Au Liban, les chrétiens de Tyr fuient à nouveau sous les bombardements israéliens et redoutent un exil définitif
Au Liban, les chrétiens de Tyr fuient à nouveau sous les bombardements israéliens et redoutent un exil définitif

Après avoir cru pouvoir retrouver une vie normale à la faveur du cessez-le-feu conclu en avril entre Israël et le Hezbollah, de nombreux habitants chrétiens de la ville de Tyr se retrouvent une nouvelle fois contraints de fuir. Les récents bombardements israéliens et les ordres d’évacuation ont ravivé les craintes de voir disparaître leur présence historique dans le sud du Liban.

Parmi eux, Darine Al Jouny Safadi avait regagné son domicile dans le quartier chrétien de Tyr après des mois d’incertitude. Mais quelques semaines plus tard, elle a dû reprendre la route avec sa famille pour échapper aux combats, craignant cette fois de ne jamais pouvoir revenir chez elle.

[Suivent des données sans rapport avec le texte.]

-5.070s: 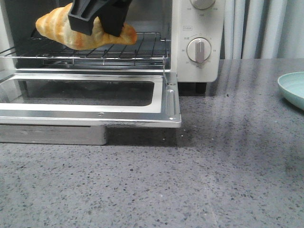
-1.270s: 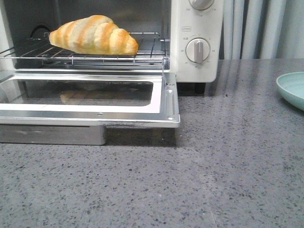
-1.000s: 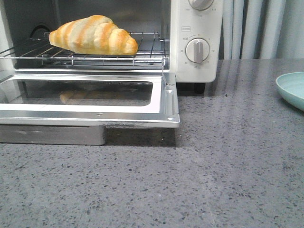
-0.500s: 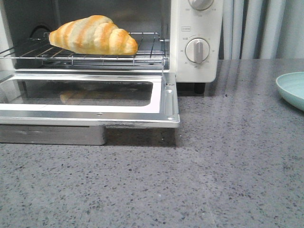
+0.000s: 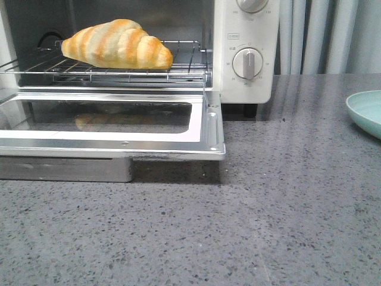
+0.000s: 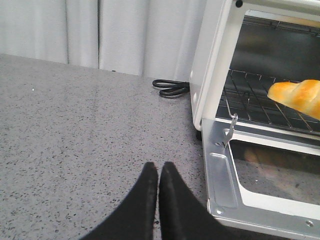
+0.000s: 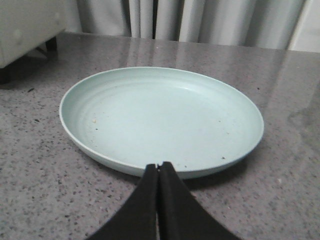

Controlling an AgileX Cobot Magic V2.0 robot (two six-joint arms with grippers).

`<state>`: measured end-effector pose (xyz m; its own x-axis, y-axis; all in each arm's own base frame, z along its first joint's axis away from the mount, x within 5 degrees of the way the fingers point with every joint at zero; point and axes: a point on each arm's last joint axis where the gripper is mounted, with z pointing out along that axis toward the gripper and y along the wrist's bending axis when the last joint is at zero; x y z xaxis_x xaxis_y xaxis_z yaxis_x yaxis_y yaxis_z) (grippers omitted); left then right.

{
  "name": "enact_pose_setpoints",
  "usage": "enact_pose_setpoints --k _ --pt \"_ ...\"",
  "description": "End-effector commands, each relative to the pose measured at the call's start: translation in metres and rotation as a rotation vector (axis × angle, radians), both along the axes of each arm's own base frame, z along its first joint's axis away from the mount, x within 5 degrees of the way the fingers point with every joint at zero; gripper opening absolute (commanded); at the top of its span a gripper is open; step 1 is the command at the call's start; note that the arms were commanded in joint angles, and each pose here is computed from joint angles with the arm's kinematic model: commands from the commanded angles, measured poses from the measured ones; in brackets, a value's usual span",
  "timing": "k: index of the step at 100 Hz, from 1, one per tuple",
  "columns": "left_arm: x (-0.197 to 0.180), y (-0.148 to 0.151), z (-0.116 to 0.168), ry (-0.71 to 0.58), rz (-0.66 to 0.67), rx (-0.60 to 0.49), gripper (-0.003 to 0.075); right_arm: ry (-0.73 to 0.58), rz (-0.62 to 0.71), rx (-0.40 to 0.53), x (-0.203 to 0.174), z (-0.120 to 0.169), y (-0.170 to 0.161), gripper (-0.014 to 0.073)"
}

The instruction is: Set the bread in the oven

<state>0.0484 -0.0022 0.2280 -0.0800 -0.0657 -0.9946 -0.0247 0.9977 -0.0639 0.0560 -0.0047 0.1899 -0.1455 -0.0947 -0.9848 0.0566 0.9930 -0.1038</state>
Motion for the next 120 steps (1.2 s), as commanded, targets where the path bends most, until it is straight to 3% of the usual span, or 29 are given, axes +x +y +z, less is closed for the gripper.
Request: enact_pose_setpoints --k 1,41,120 --pt "-0.0045 0.0011 0.0175 -0.13 0.017 -0.008 -0.0021 -0.011 -0.026 -0.009 -0.001 -0.0026 -0.0014 -0.0076" --pt "-0.0045 0.0011 0.0175 -0.13 0.017 -0.008 -0.0021 0.079 -0.046 -0.002 -0.0035 -0.0112 -0.0026 -0.0076" --pt "-0.0045 0.0011 0.0175 -0.13 0.017 -0.008 -0.0021 0.077 -0.047 -0.002 -0.0035 -0.011 -0.0027 -0.0076"
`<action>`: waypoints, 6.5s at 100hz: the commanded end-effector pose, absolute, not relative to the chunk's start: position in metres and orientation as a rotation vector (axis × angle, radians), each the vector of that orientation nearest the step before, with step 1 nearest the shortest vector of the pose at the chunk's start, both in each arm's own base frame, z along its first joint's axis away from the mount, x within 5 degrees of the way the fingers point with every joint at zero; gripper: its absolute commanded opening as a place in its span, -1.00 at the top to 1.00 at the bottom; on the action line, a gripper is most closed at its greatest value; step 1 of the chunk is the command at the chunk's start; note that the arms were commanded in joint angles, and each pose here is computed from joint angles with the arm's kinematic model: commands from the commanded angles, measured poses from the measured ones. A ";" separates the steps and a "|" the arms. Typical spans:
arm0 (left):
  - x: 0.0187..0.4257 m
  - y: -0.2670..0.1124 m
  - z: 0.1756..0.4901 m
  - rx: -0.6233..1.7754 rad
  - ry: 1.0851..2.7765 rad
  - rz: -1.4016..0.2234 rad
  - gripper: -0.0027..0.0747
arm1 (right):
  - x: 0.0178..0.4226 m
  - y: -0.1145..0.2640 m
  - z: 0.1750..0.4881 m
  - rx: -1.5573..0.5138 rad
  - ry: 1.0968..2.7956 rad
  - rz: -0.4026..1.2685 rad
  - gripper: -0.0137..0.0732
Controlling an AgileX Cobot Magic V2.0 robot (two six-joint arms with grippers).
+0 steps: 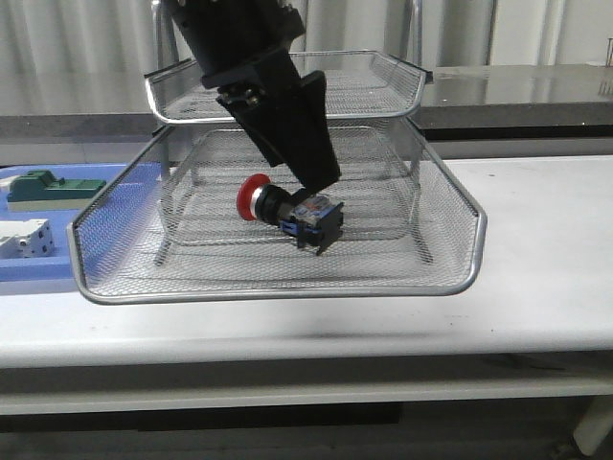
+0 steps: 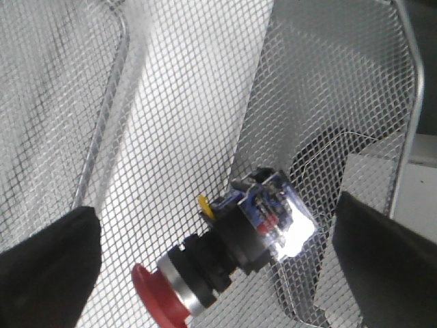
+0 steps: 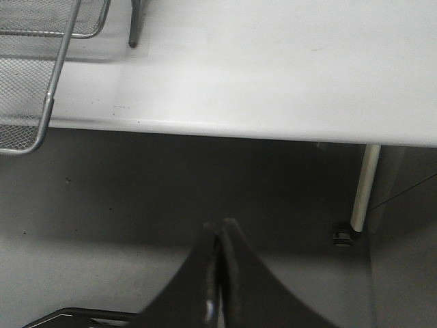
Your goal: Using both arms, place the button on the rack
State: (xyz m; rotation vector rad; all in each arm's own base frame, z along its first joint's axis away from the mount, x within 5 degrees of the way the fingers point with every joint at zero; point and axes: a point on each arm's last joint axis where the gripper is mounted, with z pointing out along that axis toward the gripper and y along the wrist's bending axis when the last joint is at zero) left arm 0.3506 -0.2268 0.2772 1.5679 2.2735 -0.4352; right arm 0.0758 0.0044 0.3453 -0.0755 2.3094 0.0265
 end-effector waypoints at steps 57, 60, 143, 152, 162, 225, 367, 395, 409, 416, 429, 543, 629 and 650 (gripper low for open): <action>0.319 -0.178 0.411 1.213 2.235 -0.318 -0.74 | 0.079 0.004 0.358 -0.069 2.230 0.015 0.85; 0.317 -0.170 0.417 1.174 2.242 -0.295 -0.71 | 0.079 0.004 0.358 -0.069 2.230 0.015 0.85; 0.178 -0.012 0.393 0.317 2.051 -0.086 -0.39 | 0.079 0.004 0.358 -0.069 2.230 0.015 0.85; 0.160 -0.010 0.379 0.261 1.954 -0.042 -0.39 | 0.079 0.004 0.358 -0.069 2.230 0.015 0.85; 0.143 -0.007 0.362 0.212 1.863 0.000 -0.39 | 0.079 0.004 0.358 -0.069 2.230 0.015 0.85; 0.095 0.003 0.293 -0.005 1.593 0.042 -0.39 | 0.079 0.004 0.358 -0.069 2.230 0.015 0.85; 0.095 0.003 0.293 -0.005 1.594 0.042 0.98 | 0.079 0.004 0.358 -0.069 2.228 0.015 0.85; 0.095 0.003 0.293 -0.005 1.594 0.042 0.98 | 0.089 0.012 0.359 -0.049 2.201 0.146 0.85; 0.095 0.003 0.293 -0.005 1.594 0.042 0.98 | 0.110 0.021 0.351 -0.047 2.276 0.263 0.85; 0.095 0.003 0.293 -0.005 1.594 0.042 0.98 | 0.122 0.026 0.346 -0.067 2.322 0.330 0.84; 0.095 0.003 0.293 -0.005 1.594 0.042 0.98 | 0.143 0.036 0.336 -0.126 2.378 0.445 0.84; 0.095 0.003 0.293 -0.005 1.594 0.042 0.98 | 0.203 0.198 0.227 -0.790 2.570 0.607 0.82; 0.095 0.003 0.293 -0.005 1.596 0.041 0.98 | 0.247 0.245 0.219 -1.069 2.400 0.372 0.82; 0.095 0.003 0.293 -0.005 1.596 0.041 0.98 | 0.264 0.245 0.214 -1.079 2.395 0.319 0.82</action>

Les inquiétudes se sont accentuées lorsque l’armée israélienne a ordonné l’évacuation d’un secteur historique de la ville avant de mener des frappes qu’elle justifie par la présence présumée de combattants du Hezbollah. Israël affirme viser des infrastructures liées au mouvement armé libanais, mais n’a pas fourni publiquement de preuves concernant les opérations évoquées dans ce quartier.

Les précédents ordres d’évacuation avaient épargné la vieille ville chrétienne. Cette fois, la population locale redoute que les destructions et les déplacements successifs ne mettent en péril un héritage religieux et culturel vieux de plusieurs siècles. Certains habitants ont choisi de rester malgré les risques, tandis que d’autres ont trouvé refuge plus au nord du pays.

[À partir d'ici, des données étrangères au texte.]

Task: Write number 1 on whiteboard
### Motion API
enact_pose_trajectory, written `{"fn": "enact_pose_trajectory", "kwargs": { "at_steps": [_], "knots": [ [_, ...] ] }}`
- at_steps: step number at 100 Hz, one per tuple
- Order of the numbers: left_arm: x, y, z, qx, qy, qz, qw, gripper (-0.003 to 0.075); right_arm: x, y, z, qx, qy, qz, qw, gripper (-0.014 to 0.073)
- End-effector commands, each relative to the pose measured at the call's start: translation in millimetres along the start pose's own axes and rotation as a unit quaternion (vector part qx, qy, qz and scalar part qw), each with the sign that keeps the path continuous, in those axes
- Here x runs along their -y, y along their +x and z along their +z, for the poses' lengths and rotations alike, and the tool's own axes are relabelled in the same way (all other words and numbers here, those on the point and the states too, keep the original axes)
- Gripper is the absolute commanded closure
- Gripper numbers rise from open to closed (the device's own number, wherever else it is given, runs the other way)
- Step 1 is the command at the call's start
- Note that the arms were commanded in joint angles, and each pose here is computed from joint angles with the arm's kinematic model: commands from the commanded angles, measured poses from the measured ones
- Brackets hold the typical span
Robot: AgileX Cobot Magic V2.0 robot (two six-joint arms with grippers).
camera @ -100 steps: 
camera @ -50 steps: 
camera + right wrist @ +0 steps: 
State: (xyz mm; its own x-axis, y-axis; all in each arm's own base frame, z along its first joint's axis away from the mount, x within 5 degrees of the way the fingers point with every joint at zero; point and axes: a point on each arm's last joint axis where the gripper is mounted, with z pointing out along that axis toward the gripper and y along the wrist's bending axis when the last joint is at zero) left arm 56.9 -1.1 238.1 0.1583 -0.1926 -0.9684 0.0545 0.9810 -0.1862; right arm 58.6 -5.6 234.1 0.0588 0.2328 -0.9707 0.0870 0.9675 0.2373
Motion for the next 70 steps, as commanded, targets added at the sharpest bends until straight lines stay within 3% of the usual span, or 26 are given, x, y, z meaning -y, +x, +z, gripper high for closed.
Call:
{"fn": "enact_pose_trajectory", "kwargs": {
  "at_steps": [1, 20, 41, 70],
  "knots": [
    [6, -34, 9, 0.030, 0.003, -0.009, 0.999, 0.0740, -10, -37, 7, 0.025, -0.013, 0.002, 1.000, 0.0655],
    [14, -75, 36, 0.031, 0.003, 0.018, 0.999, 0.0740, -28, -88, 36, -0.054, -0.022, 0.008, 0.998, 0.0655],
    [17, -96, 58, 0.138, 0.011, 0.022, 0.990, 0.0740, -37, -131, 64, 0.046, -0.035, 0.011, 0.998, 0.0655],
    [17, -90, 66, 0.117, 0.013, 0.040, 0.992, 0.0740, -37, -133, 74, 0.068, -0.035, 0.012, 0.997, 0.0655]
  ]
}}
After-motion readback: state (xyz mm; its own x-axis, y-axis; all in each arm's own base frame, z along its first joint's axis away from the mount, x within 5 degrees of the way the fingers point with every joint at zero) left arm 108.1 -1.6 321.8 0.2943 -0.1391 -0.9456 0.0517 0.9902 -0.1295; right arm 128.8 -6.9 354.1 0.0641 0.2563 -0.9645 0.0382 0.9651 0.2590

L’archevêque de la communauté a décrit cette nouvelle vague de déplacements comme l’épreuve la plus difficile traversée jusqu’à présent. Selon lui, au-delà des dégâts matériels, c’est l’avenir même des communautés chrétiennes du sud du Liban qui est en jeu.

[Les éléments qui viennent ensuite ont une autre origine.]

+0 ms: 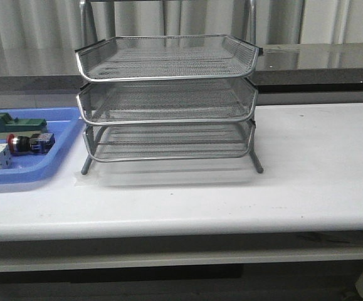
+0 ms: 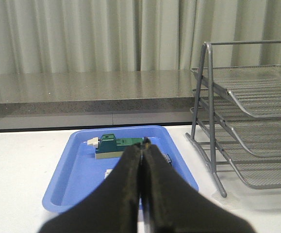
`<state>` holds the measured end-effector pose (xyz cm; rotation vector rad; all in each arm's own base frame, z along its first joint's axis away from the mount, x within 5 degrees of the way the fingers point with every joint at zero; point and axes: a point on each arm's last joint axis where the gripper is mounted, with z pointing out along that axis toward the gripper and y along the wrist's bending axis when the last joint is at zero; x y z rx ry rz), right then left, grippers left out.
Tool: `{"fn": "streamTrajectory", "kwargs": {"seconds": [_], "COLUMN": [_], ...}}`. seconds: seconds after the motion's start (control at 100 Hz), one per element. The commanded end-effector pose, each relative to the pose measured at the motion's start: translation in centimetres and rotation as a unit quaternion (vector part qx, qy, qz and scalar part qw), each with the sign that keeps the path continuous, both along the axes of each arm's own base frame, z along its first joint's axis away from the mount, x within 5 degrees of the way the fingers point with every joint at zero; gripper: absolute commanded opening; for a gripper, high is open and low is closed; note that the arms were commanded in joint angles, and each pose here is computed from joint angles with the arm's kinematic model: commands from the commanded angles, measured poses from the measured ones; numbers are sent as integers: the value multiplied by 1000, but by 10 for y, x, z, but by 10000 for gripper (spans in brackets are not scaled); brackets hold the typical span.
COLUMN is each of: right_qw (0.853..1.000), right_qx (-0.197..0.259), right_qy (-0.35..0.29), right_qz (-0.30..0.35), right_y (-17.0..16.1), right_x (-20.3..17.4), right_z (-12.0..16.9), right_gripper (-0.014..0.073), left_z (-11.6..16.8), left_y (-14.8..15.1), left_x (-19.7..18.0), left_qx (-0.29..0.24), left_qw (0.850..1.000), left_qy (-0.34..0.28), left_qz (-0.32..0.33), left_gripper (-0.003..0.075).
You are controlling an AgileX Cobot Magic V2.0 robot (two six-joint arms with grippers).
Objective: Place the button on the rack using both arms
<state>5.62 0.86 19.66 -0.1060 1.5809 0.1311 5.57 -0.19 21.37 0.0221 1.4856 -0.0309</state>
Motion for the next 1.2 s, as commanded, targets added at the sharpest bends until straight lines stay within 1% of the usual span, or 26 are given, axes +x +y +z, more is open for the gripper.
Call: {"fn": "streamTrajectory", "kwargs": {"seconds": [0.0,0.65,0.8,0.9,0.97,1.07,1.19], "right_qw": [998,998,994,987,985,986,991], "right_qx": [1,1,8,15,17,22,21], "right_qy": [-61,-61,-113,-158,-173,-168,-131], "right_qz": [-3,-3,-3,-4,-4,-4,-2], "right_y": [-1,-1,-1,-1,-2,-2,-2], "right_x": [-3,-3,-4,-7,-8,-10,-10], "right_z": [15,15,25,34,41,53,72], "right_gripper": [-57,-57,-57,-57,-57,-57,-57], "left_z": [-10,-10,-10,-10,-10,-10,-10], "left_y": [0,0,0,0,0,0,0], "left_x": [-1,-1,-1,-1,-1,-1,-1], "left_qx": [-5,-5,-5,-5,-5,-5,-5], "left_qw": [1000,1000,1000,1000,1000,1000,1000], "left_qy": [-29,-29,-29,-29,-29,-29,-29], "left_qz": [-1,-1,-1,-1,-1,-1,-1], "left_gripper": [-21,-21,-21,-21,-21,-21,-21]}}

Depuis le début de l’escalade du conflit, plus d’un million de Libanais ont été déplacés. Pour de nombreuses familles chrétiennes de Tyr, la peur ne se limite plus aux bombardements : elle concerne désormais la possibilité de perdre définitivement leurs maisons, leurs terres et leur ancrage historique dans une région qu’elles considèrent comme leur foyer depuis des générations.